Dès le début de son discours, l'homme originaire d'Ottawa n'a pas hésité à lancer une flèche au premier ministre actuel : « Je ne peux pas laisser Justin Trudeau faire ce que son père a fait à ma génération ».

Par ailleurs, le député de Regina-Qu'Appelle a indiqué vouloir apporter un vent de fraîcheur dans le parti, en plus d'unifier la formation politique.

On s'attend à ce que le nouveau chef soit en mesure de parler à tous les Canadiens, unir le parti et assurer que notre caucus est concentré sur la tâche la plus importante : vaincre les libéraux en 2019.

Andrew Scheer, candidat à la direction du Parti conservateur

Andrew Scheer croit qu'en adoptant une attitude positive, le Parti conservateur sous son leadership pourrait aller chercher un plus grand bassin de partisans.

Andrew Scheer « beaucoup plus consensuel »

Le professeur en sciences politiques au campus Saint-Jean de l'Université de l'Alberta Frédéric Boily.Agrandir l’image (Nouvelle fenêtre)

Le professeur en sciences politiques au campus Saint-Jean de l'Université de l'Alberta Frédéric Boily.

Photo : ICI Radio-Canada

Un politologue de l'Université de l'Alberta, Frédéric Boily, croit qu'Andrew Scheer arrive dans la course avec une réputation différente des autres candidats qu'il affronte.

M. Boily dit que le politicien ne s'est pas prêté comme d'autres candidats « qui se sont commis dans des politiques conservatrices qui ont été, disons, controversées dans le passé ».
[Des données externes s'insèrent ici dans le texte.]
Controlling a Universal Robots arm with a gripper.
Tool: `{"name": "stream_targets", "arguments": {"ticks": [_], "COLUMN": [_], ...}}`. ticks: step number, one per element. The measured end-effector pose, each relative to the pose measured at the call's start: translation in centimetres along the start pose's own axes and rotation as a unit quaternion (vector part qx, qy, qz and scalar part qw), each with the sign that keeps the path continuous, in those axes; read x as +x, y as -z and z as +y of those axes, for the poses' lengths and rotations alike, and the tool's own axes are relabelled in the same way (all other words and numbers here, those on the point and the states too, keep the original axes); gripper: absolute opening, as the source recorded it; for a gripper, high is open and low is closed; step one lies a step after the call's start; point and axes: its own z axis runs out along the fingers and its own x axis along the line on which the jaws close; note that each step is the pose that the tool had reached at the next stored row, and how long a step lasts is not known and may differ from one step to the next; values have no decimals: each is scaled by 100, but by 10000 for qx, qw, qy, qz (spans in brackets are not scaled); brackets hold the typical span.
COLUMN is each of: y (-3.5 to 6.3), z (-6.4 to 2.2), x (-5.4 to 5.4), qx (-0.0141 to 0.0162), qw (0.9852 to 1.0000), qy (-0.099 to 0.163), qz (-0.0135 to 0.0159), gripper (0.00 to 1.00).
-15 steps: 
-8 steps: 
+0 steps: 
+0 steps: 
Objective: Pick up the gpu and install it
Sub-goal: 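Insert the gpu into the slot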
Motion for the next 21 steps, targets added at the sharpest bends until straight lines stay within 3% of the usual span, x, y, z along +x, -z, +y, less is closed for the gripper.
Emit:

Dans ce contexte, il apparaît comme quelqu'un étant beaucoup plus consensuel ou qui a un potentiel d'unificateur plus important.

Frédéric Boily, politologue de l'Université de l'Alberta

Frédéric Boily ajoute qu'à première vue, le nouveau candidat semble aborder un conservatisme plus ouvert à la diversité culturelle.